Without any of the pictures, transcribe all the lines below exactly.

+++ Supplied information +++

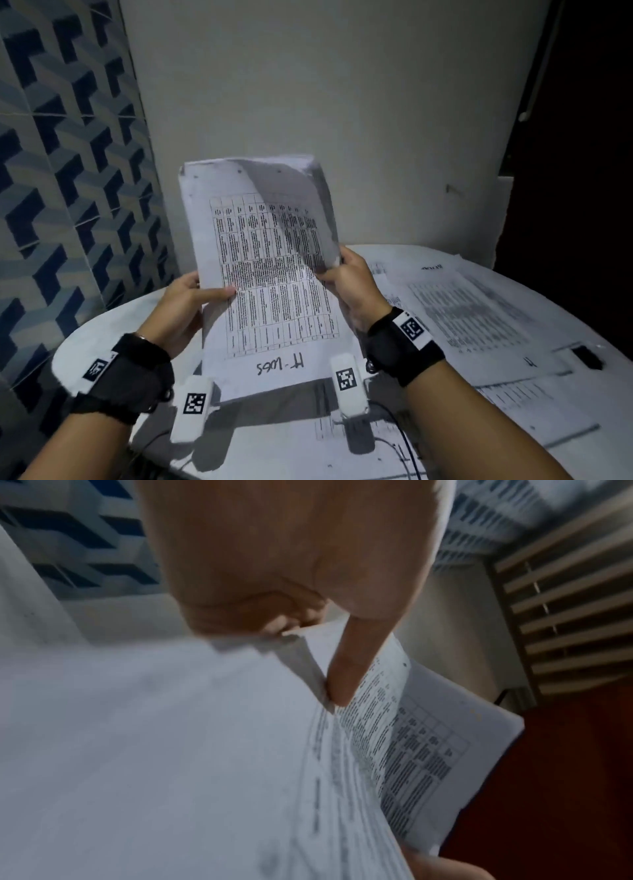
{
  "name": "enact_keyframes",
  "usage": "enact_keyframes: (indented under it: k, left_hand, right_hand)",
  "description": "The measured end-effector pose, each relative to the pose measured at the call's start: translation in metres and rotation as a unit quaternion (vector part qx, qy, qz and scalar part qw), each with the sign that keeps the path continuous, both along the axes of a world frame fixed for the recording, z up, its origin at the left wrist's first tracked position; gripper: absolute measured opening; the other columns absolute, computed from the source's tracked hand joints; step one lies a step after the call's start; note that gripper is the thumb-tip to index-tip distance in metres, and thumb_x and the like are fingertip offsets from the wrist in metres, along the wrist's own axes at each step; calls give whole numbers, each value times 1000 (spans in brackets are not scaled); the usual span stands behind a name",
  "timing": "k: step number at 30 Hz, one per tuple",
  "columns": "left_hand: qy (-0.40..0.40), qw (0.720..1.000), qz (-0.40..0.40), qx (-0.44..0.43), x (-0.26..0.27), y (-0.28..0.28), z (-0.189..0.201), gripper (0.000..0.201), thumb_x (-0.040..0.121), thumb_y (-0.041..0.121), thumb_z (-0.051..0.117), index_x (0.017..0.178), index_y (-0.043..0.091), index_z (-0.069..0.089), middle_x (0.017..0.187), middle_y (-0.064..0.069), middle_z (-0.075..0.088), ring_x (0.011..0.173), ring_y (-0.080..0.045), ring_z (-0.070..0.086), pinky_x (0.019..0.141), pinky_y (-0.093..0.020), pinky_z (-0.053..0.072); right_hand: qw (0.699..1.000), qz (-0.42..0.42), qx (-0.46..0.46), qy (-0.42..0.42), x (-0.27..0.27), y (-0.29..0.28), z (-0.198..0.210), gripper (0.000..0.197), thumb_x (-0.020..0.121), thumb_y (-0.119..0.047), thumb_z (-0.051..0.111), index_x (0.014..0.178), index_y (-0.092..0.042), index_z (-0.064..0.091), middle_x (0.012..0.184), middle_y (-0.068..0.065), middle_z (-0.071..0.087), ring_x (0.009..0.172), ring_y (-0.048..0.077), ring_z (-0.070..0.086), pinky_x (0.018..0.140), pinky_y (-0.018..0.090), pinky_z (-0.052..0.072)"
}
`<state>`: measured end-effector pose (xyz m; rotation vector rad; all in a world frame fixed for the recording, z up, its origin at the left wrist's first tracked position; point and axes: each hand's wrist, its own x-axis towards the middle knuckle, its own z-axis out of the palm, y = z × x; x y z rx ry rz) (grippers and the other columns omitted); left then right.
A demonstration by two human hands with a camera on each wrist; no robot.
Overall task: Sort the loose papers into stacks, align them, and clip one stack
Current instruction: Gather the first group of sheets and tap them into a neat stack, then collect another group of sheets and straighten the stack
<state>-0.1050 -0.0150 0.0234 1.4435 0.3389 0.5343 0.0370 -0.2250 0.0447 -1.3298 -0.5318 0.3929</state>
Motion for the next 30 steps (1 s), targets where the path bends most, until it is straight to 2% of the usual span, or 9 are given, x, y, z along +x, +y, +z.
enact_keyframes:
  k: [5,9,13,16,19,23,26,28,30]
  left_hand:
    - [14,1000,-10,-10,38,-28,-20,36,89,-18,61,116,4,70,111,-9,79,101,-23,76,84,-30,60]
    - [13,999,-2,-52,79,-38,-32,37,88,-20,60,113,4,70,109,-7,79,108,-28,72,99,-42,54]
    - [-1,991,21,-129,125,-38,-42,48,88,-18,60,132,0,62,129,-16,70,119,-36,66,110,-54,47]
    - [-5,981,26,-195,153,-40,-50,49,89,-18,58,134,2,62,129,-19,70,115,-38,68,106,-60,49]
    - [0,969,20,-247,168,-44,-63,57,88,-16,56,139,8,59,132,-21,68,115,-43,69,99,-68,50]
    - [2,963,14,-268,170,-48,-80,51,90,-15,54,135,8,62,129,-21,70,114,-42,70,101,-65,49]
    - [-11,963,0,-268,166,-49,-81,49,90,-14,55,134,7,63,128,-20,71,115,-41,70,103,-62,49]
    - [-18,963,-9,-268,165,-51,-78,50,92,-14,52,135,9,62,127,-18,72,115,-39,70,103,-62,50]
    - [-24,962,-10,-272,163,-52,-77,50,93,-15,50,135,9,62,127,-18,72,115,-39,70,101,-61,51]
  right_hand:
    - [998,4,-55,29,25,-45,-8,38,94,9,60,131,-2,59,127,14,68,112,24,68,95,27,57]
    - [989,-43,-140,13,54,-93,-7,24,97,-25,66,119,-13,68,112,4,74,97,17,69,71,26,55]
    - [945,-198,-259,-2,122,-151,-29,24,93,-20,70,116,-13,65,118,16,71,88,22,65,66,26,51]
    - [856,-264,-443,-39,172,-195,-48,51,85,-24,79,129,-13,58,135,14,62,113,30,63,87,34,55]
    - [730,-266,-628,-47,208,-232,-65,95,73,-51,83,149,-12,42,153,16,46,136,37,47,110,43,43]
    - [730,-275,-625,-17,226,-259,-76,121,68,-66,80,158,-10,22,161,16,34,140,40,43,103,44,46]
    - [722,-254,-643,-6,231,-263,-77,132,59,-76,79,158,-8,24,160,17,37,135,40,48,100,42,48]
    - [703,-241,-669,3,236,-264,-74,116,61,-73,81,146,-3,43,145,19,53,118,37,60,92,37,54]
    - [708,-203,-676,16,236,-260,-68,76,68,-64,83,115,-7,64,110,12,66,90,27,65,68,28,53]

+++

_Response_
{
  "name": "enact_keyframes",
  "usage": "enact_keyframes: (indented under it: k, left_hand, right_hand)",
  "description": "The measured end-effector pose, each relative to the pose measured at the call's start: translation in metres and rotation as a unit quaternion (vector part qx, qy, qz and scalar part qw), each with the sign that keeps the path continuous, both along the axes of a world frame fixed for the recording, z up, its origin at the left wrist's first tracked position; gripper: absolute measured opening; the other columns absolute, computed from the source's tracked hand joints; step one lies a step after the call's start; note that gripper is the thumb-tip to index-tip distance in metres, and thumb_x and the like are fingertip offsets from the wrist in metres, along the wrist's own axes at each step; calls give whole numbers, each value times 1000 (spans in brackets are not scaled); the usual span stands behind a name",
  "timing": "k: step number at 30 Hz, one per tuple",
  "columns": "left_hand: qy (-0.40..0.40), qw (0.720..1.000), qz (-0.40..0.40), qx (-0.44..0.43), x (-0.26..0.27), y (-0.28..0.28), z (-0.189..0.201), gripper (0.000..0.201), thumb_x (-0.040..0.121), thumb_y (-0.041..0.121), thumb_z (-0.051..0.117), index_x (0.017..0.178), index_y (-0.043..0.091), index_z (-0.069..0.089), middle_x (0.017..0.187), middle_y (-0.064..0.069), middle_z (-0.075..0.088), ring_x (0.011..0.173), ring_y (-0.080..0.045), ring_z (-0.070..0.086), pinky_x (0.019..0.141), pinky_y (-0.093..0.020), pinky_z (-0.053..0.072); right_hand: qw (0.699..1.000), qz (-0.42..0.42), qx (-0.46..0.46), qy (-0.42..0.42), x (-0.27..0.27), y (-0.29..0.28), z (-0.198..0.210), gripper (0.000..0.197), thumb_x (-0.020..0.121), thumb_y (-0.119..0.047), thumb_z (-0.051..0.111), index_x (0.014..0.178), index_y (-0.092..0.042), index_z (-0.064..0.091), middle_x (0.012..0.184), middle_y (-0.068..0.065), middle_z (-0.071..0.087), ring_x (0.009..0.172), ring_y (-0.048..0.077), ring_z (-0.070..0.086), pinky_x (0.018..0.140), pinky_y (-0.018..0.090), pinky_z (-0.052..0.072)"
}
`<state>`: measured end-effector pose (xyz m; rotation vector rad; all in a world frame fixed for the recording, z up, its origin at the left wrist's first tracked position; point and axes: each hand's wrist, its own x-axis towards the middle knuckle, its own z-axis out of the palm, y = z × x; x y z rx ry rz) (grippers and the other columns omitted); left then right.
A demonstration by two human hands with a camera on each wrist; no robot.
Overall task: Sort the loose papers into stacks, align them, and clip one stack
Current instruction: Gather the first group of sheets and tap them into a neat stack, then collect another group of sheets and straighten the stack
<state>-0.1050 -0.0150 0.0234 1.4435 0.3389 0.5343 0.0370 -0.2250 0.0447 -1.3298 -0.5318 0.3929</state>
Motion for the next 30 steps (1 s), targets where the path bends most, until it is straight to 2% of the usual span, or 9 are given, x, y, z along +x, +y, +z.
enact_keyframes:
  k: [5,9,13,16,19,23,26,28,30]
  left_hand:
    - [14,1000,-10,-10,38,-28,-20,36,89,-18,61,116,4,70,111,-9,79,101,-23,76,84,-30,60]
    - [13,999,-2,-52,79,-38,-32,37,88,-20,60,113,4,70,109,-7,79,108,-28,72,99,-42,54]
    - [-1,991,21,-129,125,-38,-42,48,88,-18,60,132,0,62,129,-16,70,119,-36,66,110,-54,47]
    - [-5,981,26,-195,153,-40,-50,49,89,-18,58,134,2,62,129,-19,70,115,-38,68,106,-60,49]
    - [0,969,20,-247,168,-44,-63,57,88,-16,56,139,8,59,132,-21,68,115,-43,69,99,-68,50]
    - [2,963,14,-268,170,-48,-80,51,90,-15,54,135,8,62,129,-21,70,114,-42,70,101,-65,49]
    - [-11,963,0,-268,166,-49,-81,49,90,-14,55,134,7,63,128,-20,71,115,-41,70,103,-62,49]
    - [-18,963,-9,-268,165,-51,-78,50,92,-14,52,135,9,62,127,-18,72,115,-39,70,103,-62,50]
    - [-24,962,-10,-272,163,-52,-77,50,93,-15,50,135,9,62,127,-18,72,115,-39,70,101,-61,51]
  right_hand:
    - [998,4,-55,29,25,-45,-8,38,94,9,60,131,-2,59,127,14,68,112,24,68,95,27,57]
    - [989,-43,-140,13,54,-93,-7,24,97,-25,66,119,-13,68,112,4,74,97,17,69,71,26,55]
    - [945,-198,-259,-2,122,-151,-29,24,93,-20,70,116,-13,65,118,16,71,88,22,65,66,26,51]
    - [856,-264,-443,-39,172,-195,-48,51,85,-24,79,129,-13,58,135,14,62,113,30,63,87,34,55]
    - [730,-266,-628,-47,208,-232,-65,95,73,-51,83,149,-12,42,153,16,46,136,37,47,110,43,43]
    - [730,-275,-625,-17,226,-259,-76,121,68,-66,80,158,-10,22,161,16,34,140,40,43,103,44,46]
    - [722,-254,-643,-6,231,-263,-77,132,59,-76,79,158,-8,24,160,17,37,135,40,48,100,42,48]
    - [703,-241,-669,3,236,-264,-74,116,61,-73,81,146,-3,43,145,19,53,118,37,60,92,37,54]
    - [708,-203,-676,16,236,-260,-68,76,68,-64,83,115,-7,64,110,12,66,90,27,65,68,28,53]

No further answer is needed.